A l’inverse, Jackobson expose une théorie des fonctions du langage fondée sur une
schématisation du rapport émetteur (locuteur)/ récepteur (destinataire) ; et Benveniste qui
fléchit vers une réflexion fondamentale sur la subjectivité dans le langage. Les deux
chercheurs cherchent à dégager comment le sujet parlant s’inscrit dans les énoncés qu’il
émet. Autrement dit, « le locuteur s’approprie l’appareil formel de la langue et énonce sa
position de locuteur par des indices spécifiques ». (Langages, N°17, p14).

II) POLYSEMIE DU TERME « DISCOURS »


En linguistique, il faut aussi avoir conscience de la diversité d’emplois de la notion de discours.
Nous pouvons citer :
1) Discours 1 : synonyme de la parole saussurienne ; c’est son sens courant dans la
linguistique structurale.
2) Discours 2 : considéré une unité linguistique de dimension supérieure à la phrase, un
message pris globalement, un énoncé.
3) Discours 3 : selon la théorie de l’énonciation, « l’énonciation suppose la conversion,
individuelle de langue en discours » (langages, N° 17, p13). Benveniste donne la
définition suivante : « il faut entendre discours dans sa plus large extension : toute
énonciation supposant un locuteur et un auditeur, et chez le premier l’intention
d’influencer l’autre en quelque manière ». (PLG, p242).

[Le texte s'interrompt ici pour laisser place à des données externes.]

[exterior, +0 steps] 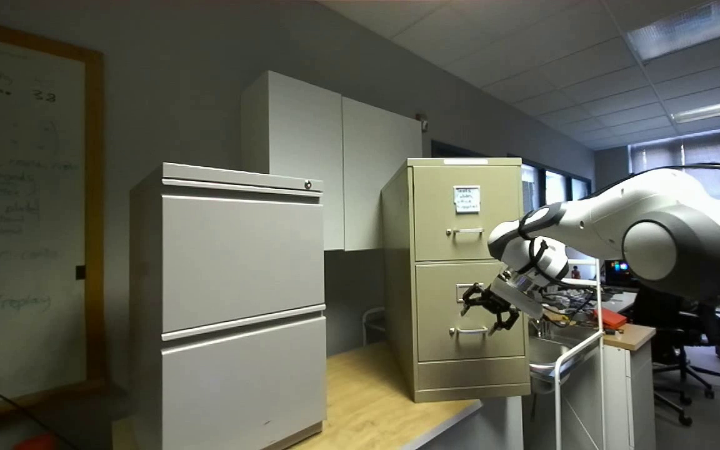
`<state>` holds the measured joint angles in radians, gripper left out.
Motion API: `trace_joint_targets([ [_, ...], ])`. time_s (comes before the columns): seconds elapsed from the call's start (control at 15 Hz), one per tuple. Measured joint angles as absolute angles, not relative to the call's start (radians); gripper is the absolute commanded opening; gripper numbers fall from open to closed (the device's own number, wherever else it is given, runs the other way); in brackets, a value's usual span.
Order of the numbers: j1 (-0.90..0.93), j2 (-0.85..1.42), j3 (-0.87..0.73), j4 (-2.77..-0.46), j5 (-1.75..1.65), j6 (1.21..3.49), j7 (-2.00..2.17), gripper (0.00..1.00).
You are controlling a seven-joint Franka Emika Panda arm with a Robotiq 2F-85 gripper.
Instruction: Open the bottom drawer of the cabinet on the right
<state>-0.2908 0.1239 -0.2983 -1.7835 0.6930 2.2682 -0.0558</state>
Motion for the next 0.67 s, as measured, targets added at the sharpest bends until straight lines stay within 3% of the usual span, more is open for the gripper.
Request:
trace_joint_targets([
  [0.67, -0.420, 0.379, -0.277, -1.574, 0.946, 2.205, -0.103, 1.00],
])
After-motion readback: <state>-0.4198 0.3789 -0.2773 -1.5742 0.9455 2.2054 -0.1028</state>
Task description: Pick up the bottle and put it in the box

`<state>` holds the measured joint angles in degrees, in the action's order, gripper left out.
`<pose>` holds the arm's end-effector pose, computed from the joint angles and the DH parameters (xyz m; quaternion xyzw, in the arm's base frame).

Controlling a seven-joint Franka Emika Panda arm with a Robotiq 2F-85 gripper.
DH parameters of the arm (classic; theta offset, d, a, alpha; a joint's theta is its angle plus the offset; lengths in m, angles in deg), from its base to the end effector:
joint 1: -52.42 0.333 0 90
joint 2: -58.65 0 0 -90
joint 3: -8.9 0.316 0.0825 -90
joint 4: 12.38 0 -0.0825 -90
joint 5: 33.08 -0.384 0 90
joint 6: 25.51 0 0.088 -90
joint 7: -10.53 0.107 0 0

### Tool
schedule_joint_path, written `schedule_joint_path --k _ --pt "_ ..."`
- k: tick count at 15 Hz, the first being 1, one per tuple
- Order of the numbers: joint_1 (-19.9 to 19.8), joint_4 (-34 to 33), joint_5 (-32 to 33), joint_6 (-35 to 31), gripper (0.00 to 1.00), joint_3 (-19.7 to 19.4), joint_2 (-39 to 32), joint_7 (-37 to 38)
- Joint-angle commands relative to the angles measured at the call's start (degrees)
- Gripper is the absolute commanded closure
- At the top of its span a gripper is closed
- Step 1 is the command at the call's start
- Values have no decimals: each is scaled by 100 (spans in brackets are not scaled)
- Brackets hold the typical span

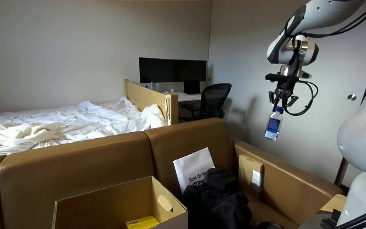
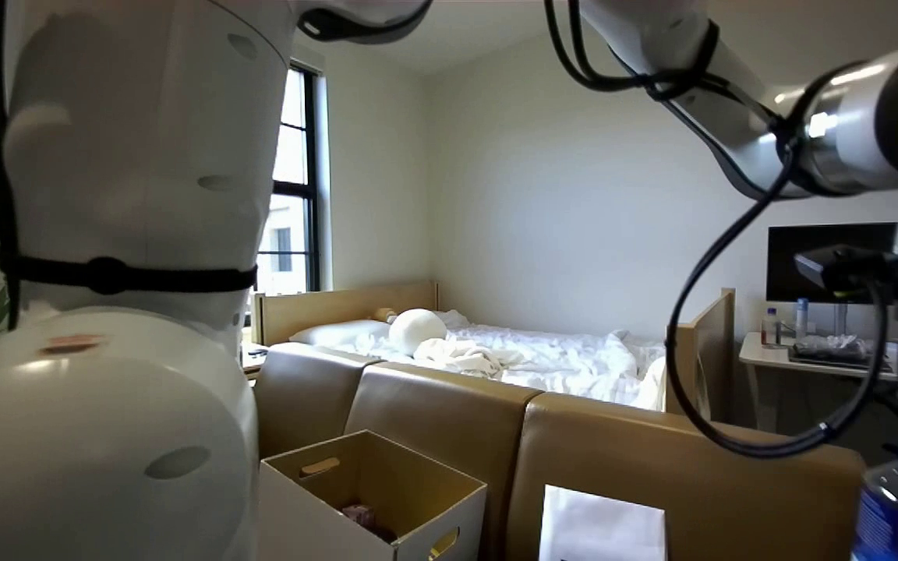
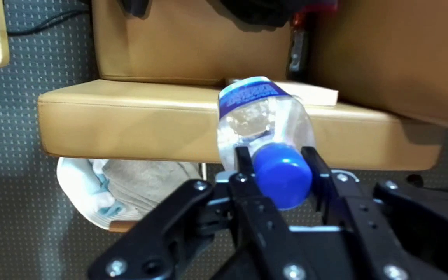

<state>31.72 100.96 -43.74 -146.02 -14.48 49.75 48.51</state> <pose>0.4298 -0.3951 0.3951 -0.7225 0.6896 0.0048 0.0493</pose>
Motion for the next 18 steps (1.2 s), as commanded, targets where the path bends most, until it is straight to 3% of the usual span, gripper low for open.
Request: schedule_joint_path --k 1,7,15,16,18 --pt "403 -174 -85 472 85 463 539 -192" --pt "1301 -225 -330 384 85 1451 619 -373" --pt "2010 -881 -815 5 84 2294 -570 -1704" --pt "2049 -600 -585 20 65 2193 -202 -1148" --pt "2116 -763 -661 -1 65 2270 -520 -1377"
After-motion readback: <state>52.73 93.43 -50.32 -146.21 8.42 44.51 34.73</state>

Une source de confusion réside dans l’opposition énoncé/discours qu’autorise la perspective


de l’énonciation. O. Ducrot dans son ouvrage « Dire et ne pas dire », distingue deux
composants de l’interprétation sémantique d’un énoncé linguistique : un composant
linguistique et un composant rhétorique. Le composant linguistique assigne un sens « littéral »
aux énoncés en dehors de tout contexte énonciatif déterminé, alors que le composant
rhétorique interprète cet énoncé en l’intégrant à une situation de communication précise.

Considérons par exemple ce schéma de P. Charaudeau (Etudes de linguistique appliquées,


N°11, septembre 1973, p28, « réflexion pour une typologie des discours »). Ce dernier met
« sens » là où O. Ducrot (p111) met « signification » et réciproquement.

Enoncé + Situation de communication = Discours


↓ ↓
Usage - consensus Spécificité
↓ ↓ ↓
Sens (Consensus linguistique Signification
des sujets parlants)
Autrement dit, le sens d’un énoncé est défini en dehors de tout cadre énonciatif alors que sa
signification est référée aux circonstances de communication qui en font un discours.